• [Exercise objective]: Restate all of the data precisely, omitting nothing.

Records from a data source
__________________________________________________
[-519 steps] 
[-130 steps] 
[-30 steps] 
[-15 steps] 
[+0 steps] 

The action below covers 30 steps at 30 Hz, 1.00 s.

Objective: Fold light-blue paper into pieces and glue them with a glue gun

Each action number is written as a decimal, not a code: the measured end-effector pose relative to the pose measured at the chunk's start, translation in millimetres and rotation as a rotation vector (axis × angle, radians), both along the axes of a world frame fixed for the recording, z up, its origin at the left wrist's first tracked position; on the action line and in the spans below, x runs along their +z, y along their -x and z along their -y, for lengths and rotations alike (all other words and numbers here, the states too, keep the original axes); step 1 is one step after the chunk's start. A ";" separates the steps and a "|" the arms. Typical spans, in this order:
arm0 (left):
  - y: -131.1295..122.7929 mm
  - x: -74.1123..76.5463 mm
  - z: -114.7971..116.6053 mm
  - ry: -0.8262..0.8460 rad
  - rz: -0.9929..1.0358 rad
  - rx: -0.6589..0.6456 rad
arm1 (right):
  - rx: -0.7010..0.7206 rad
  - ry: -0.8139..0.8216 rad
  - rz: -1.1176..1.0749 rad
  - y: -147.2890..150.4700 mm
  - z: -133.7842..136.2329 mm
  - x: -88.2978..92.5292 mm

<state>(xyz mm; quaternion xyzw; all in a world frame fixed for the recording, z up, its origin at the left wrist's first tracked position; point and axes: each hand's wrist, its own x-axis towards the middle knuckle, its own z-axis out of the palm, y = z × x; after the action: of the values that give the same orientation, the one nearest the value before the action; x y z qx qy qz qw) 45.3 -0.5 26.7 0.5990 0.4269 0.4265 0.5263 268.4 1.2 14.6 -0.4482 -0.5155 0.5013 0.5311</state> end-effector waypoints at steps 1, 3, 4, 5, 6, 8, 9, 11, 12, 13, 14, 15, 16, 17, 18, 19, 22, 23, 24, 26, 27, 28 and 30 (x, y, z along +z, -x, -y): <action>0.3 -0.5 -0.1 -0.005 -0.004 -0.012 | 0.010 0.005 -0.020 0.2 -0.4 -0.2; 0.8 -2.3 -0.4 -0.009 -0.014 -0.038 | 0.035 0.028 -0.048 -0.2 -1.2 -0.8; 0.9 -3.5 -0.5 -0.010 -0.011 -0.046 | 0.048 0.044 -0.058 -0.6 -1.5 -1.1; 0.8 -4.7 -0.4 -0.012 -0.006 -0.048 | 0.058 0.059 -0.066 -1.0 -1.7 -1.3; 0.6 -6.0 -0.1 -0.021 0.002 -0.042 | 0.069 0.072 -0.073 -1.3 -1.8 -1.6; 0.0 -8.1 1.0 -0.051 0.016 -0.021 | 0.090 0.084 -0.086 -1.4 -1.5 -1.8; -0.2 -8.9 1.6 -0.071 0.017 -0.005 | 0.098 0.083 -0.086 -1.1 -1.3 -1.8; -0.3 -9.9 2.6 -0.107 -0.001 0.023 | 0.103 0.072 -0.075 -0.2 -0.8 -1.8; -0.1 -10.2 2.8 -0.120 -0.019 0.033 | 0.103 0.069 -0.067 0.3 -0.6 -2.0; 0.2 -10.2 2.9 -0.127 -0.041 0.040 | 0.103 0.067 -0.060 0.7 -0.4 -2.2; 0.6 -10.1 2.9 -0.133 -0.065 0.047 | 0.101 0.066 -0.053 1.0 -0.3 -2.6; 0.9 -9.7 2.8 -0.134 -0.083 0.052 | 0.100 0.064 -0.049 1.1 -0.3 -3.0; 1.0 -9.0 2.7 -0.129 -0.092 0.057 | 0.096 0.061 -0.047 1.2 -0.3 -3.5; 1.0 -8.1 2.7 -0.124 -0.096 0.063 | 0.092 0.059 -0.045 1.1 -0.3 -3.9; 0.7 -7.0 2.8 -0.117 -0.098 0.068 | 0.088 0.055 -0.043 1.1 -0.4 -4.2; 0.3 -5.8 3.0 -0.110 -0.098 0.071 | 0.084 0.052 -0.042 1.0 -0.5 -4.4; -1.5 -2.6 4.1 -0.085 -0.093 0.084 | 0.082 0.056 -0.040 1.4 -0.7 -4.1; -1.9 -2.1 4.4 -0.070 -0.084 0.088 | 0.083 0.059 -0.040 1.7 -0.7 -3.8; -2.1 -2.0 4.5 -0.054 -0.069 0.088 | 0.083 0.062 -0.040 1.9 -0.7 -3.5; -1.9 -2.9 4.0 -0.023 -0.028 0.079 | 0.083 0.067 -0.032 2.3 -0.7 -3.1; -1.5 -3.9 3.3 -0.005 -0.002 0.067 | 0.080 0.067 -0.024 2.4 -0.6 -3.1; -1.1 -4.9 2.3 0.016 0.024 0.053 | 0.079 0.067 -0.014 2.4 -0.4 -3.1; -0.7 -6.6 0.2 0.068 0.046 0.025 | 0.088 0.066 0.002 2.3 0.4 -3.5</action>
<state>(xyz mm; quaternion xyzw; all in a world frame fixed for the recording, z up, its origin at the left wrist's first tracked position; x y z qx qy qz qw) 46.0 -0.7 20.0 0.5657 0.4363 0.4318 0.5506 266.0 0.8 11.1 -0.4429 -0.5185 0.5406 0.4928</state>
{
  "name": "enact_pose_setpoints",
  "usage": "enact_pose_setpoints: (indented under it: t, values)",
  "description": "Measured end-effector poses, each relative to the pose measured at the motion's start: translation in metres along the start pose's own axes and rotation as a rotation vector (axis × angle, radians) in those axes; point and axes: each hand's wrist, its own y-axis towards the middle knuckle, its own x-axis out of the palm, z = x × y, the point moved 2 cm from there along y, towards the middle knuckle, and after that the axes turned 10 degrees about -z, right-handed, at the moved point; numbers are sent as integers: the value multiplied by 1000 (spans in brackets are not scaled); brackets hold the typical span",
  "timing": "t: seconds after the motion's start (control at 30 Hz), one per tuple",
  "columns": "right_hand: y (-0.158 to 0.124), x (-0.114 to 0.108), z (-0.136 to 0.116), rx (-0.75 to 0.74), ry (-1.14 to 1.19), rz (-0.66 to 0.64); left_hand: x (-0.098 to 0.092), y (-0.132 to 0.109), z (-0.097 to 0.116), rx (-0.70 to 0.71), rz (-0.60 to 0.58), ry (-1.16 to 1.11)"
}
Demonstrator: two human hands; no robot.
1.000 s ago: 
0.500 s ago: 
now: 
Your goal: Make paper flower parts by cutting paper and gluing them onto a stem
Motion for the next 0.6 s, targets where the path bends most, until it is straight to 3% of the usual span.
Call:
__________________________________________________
• [Output below]:
[-519 steps] 
[-130 steps] 
[-30 steps] 
[-15 steps] 
[+0 steps] 

The action below covers 30 steps at 30 Hz, 1.00 s.

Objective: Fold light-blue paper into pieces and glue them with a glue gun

Each action number is written as a decimal, not a code: the measured end-effector pose relative to the pose measured at the chunk's start, translation in millimetres and rotation as a rotation vector (axis × angle, radians), both along the axes of a world frame fixed for the recording, z up, its origin at the left wrist's first tracked position; on the action line and in the spans below, x runs along their +z, y along their -x and z along their -y, for lengths and rotations alike (all other words and numbers here, the states too, keep the original axes); step 1 is one step after the chunk's start. A ";" separates the steps and a "|" the arms. Typical spans, in this order:
arm0 (left):
  - y: -131.1295..122.7929 mm
  - x: -74.1123..76.5463 mm
  - z: -114.7971..116.6053 mm
  - ry: -0.8262..0.8460 rad
  - rz: -0.9929..1.0358 rad
  - rx: -0.6589..0.6456 rad
arm1 (right):
  - rx: -0.7010..0.7206 rad
  - ry: -0.8139..0.8216 rad
  - rz: -1.1176..1.0749 rad
  - y: -147.2890..150.4700 mm
  - z: -133.7842..136.2329 mm
  - x: -88.2978..92.5292 mm

<state>(xyz mm; quaternion xyzw; all in a world frame fixed for the recording, z up, its origin at the left wrist's first tracked position; point and axes: each hand's wrist, its own x-axis towards the middle knuckle, its own z-axis out of the palm, y = z × x; after the action: of the values that give the same orientation, the one nearest the value before the action; x y z qx qy qz qw) 45.3 -0.5 26.7 0.5990 0.4269 0.4265 0.5263 268.4 1.2 14.6 -0.4482 -0.5155 0.5013 0.5311</state> end-effector waypoints at steps 1, 3, 4, 5, 6, 8, 9, 11, 12, 13, 14, 15, 16, 17, 18, 19, 22, 23, 24, 26, 27, 28 and 30 (x, y, z along +z, -x, -y): <action>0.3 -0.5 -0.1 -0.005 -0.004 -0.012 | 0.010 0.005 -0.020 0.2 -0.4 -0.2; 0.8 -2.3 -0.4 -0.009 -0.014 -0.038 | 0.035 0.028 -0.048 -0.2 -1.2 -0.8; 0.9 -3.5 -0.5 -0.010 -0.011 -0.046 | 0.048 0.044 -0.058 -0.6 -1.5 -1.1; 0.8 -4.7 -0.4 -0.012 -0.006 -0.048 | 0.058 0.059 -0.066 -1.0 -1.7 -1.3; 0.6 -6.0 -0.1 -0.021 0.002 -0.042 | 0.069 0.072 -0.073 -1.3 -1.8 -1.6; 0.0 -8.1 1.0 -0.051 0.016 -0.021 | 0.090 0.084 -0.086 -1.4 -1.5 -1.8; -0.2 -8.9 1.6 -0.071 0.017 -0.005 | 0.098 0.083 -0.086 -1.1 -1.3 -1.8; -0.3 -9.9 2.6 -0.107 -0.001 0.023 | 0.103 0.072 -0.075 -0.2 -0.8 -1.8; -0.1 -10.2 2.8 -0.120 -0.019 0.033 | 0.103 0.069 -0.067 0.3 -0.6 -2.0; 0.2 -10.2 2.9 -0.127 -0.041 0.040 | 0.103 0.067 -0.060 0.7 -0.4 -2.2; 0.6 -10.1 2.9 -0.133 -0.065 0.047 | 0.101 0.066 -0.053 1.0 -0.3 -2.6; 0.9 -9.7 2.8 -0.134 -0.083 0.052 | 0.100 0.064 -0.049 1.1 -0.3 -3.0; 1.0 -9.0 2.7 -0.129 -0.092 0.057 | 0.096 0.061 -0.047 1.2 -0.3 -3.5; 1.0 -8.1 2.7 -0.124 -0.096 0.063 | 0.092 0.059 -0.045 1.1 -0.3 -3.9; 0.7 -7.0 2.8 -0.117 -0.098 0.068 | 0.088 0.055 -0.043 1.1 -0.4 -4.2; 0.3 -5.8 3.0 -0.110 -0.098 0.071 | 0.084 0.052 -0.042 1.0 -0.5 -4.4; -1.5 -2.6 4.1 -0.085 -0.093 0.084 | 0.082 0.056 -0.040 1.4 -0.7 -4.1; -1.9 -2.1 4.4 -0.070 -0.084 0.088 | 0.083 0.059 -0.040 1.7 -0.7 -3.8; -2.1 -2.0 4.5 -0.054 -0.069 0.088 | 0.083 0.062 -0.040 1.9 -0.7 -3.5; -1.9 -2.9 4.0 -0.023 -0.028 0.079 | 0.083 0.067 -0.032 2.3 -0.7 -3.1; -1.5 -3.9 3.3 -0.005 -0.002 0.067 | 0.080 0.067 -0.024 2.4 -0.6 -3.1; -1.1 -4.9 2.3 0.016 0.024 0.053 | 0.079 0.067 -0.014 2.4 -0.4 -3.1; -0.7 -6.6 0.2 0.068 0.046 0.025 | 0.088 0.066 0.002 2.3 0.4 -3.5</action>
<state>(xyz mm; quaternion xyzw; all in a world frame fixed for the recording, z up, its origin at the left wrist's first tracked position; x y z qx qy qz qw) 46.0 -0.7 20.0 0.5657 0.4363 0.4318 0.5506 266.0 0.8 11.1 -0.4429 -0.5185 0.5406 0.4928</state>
{
  "name": "enact_pose_setpoints",
  "usage": "enact_pose_setpoints: (indented under it: t, values)",
  "description": "Measured end-effector poses, each relative to the pose measured at the motion's start: translation in metres along the start pose's own axes and rotation as a rotation vector (axis × angle, radians) in those axes; point and axes: each hand's wrist, its own y-axis towards the middle knuckle, its own x-axis out of the palm, z = x × y, the point moved 2 cm from there along y, towards the middle knuckle, and after that the axes turned 10 degrees about -z, right-handed, at the moved point; numbers are sent as integers: the value multiplied by 1000 (spans in brackets are not scaled); brackets hold the typical span",
  "timing": "t: seconds after the motion's start (control at 30 Hz), one per tuple",
  "columns": "right_hand: y (-0.158 to 0.124), x (-0.114 to 0.108), z (-0.136 to 0.116), rx (-0.75 to 0.74), ry (-1.14 to 1.19), rz (-0.66 to 0.64); left_hand: x (-0.098 to 0.092), y (-0.132 to 0.109), z (-0.097 to 0.116), rx (-0.70 to 0.71), rz (-0.60 to 0.58), ry (-1.16 to 1.11)"
}
Demonstrator: two human hands; no robot.
1.000 s ago: 
0.500 s ago: 
now: 
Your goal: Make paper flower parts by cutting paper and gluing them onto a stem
Motion for the next 0.6 s, targets where the path bends most, until it is straight to 3% of the usual span.
Call:

This answer requires nothing further.